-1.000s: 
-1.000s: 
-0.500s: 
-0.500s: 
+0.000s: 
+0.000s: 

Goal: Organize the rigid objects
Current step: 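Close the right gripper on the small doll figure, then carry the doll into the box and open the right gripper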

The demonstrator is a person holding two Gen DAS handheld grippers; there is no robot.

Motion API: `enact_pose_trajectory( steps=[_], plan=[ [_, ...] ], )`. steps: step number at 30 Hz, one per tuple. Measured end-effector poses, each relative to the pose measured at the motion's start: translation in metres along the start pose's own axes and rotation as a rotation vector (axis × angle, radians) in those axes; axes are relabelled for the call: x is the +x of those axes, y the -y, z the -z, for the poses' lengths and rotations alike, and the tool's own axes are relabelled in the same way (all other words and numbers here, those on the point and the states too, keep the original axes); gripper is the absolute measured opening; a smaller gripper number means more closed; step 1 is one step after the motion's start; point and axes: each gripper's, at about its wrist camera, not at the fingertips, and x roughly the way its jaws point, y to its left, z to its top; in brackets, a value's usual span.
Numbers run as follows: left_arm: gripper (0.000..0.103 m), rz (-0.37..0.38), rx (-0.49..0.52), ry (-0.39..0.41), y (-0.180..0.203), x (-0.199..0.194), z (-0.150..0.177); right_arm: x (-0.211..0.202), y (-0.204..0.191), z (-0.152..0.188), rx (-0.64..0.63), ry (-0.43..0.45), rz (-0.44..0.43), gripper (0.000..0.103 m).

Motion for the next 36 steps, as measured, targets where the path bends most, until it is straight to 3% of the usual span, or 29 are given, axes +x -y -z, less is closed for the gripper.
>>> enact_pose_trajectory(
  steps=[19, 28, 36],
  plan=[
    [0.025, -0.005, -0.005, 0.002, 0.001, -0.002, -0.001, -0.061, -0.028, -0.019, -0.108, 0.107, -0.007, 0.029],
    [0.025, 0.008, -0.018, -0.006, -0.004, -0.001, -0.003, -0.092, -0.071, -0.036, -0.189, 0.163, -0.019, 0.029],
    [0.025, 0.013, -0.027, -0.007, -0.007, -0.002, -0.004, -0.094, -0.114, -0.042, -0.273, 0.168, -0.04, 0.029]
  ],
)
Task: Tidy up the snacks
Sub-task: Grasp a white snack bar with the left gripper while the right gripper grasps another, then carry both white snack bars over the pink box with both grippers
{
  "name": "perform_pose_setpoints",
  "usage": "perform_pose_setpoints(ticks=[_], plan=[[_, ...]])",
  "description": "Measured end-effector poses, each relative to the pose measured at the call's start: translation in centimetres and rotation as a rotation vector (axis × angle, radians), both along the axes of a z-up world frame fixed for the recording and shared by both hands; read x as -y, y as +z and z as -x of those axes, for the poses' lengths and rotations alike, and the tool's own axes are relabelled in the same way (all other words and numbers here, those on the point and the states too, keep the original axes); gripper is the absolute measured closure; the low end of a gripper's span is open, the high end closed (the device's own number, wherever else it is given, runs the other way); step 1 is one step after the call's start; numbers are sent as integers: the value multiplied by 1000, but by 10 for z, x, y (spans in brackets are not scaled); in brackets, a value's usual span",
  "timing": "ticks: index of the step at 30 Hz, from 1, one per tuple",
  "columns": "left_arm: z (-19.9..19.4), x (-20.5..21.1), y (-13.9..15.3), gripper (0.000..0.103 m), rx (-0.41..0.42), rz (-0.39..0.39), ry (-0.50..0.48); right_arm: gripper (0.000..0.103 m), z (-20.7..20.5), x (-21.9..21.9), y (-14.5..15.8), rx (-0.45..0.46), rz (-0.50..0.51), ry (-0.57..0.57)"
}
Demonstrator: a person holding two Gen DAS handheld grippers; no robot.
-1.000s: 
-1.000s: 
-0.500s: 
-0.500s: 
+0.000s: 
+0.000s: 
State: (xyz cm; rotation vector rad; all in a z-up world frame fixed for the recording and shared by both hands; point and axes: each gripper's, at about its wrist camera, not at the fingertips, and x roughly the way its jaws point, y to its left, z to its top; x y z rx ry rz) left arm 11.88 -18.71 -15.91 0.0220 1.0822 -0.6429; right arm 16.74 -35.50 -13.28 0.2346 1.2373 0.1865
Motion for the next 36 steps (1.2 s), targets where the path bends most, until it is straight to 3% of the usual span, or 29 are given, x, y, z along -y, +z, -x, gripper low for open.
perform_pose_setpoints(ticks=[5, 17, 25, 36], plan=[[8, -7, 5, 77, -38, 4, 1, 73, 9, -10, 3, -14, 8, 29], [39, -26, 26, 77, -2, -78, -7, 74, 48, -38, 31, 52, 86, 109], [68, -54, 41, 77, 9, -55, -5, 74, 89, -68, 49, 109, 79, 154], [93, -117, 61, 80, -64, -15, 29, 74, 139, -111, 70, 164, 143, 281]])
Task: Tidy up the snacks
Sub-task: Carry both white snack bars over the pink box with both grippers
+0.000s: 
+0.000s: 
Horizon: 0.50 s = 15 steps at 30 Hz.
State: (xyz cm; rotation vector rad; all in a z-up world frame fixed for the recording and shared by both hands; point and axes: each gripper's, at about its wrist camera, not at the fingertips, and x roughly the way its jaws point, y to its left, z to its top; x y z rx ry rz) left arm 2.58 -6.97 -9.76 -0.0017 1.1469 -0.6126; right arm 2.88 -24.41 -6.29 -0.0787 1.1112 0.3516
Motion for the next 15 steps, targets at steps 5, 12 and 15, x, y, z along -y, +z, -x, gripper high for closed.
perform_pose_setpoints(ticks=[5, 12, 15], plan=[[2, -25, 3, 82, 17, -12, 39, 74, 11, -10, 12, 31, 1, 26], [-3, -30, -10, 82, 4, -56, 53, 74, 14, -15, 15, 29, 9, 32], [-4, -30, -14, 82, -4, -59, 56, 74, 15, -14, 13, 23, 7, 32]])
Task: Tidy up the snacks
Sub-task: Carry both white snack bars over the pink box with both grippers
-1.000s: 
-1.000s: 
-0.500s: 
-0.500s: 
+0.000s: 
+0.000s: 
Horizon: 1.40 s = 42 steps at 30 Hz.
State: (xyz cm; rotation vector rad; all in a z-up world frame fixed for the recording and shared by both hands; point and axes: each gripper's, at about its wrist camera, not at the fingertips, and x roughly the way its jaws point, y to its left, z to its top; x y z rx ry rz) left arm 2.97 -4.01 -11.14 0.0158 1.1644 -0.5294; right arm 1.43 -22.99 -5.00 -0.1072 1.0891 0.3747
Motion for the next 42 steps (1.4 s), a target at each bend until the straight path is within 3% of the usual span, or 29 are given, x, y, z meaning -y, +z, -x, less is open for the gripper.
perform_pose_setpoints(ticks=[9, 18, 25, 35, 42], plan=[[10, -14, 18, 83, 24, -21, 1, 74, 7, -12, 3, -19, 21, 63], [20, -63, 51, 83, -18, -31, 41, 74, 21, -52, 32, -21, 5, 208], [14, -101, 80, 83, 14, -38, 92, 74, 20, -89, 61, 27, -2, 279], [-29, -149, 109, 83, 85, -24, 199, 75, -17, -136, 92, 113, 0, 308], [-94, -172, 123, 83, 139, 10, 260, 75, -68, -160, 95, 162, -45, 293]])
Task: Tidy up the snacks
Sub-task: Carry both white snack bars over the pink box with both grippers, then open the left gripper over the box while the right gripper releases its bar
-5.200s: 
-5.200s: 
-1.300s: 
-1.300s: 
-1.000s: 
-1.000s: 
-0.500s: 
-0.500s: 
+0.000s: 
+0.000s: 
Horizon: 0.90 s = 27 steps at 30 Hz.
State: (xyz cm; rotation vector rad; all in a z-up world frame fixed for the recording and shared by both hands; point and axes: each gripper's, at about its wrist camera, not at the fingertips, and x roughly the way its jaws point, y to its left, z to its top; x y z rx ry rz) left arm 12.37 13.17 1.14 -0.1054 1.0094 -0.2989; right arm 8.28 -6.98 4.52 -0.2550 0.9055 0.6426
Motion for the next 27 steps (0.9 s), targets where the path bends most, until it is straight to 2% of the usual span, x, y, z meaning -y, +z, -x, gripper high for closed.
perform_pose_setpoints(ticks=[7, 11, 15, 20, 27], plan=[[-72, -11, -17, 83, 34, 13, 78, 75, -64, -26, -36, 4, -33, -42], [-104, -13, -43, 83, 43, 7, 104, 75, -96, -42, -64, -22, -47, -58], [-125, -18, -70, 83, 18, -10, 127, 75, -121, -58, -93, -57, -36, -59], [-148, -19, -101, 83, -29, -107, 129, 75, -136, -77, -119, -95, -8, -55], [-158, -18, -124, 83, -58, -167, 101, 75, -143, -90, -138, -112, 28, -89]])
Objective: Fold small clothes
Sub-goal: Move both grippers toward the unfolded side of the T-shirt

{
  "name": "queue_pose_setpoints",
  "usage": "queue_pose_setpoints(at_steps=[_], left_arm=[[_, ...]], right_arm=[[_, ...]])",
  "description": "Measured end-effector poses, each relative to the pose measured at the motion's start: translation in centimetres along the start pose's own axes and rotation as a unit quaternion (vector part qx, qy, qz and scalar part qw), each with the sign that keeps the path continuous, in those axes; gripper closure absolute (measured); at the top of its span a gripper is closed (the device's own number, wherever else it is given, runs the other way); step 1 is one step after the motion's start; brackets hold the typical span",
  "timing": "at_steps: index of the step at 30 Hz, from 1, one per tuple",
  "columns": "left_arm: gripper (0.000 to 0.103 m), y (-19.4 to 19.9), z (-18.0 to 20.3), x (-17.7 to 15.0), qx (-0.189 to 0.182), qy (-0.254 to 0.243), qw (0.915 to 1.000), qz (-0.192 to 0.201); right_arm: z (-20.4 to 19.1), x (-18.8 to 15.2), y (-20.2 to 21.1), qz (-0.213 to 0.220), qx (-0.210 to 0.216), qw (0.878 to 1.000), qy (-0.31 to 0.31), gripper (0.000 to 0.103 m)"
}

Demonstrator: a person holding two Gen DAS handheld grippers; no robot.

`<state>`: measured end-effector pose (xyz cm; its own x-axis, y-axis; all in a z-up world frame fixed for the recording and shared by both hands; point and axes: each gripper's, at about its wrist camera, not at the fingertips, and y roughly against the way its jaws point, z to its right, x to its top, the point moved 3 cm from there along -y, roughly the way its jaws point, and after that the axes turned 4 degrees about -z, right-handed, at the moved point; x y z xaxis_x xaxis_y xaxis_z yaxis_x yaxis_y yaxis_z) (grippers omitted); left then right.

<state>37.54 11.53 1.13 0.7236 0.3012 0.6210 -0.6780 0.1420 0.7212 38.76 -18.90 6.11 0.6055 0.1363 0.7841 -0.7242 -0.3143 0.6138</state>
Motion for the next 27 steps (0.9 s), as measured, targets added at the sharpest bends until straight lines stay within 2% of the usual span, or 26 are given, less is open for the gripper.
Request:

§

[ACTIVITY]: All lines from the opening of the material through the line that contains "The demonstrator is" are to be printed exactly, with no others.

[RESPONSE AREA]:
-1.000s: 
-1.000s: 
-0.500s: 
-0.500s: 
+0.000s: 
+0.000s: 

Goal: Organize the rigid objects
Current step: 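Close the right gripper on the small doll figure, then carry the doll into the box and open the right gripper
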
The demonstrator is a person holding two Gen DAS handheld grippers; there is no robot.

The output shown is complete.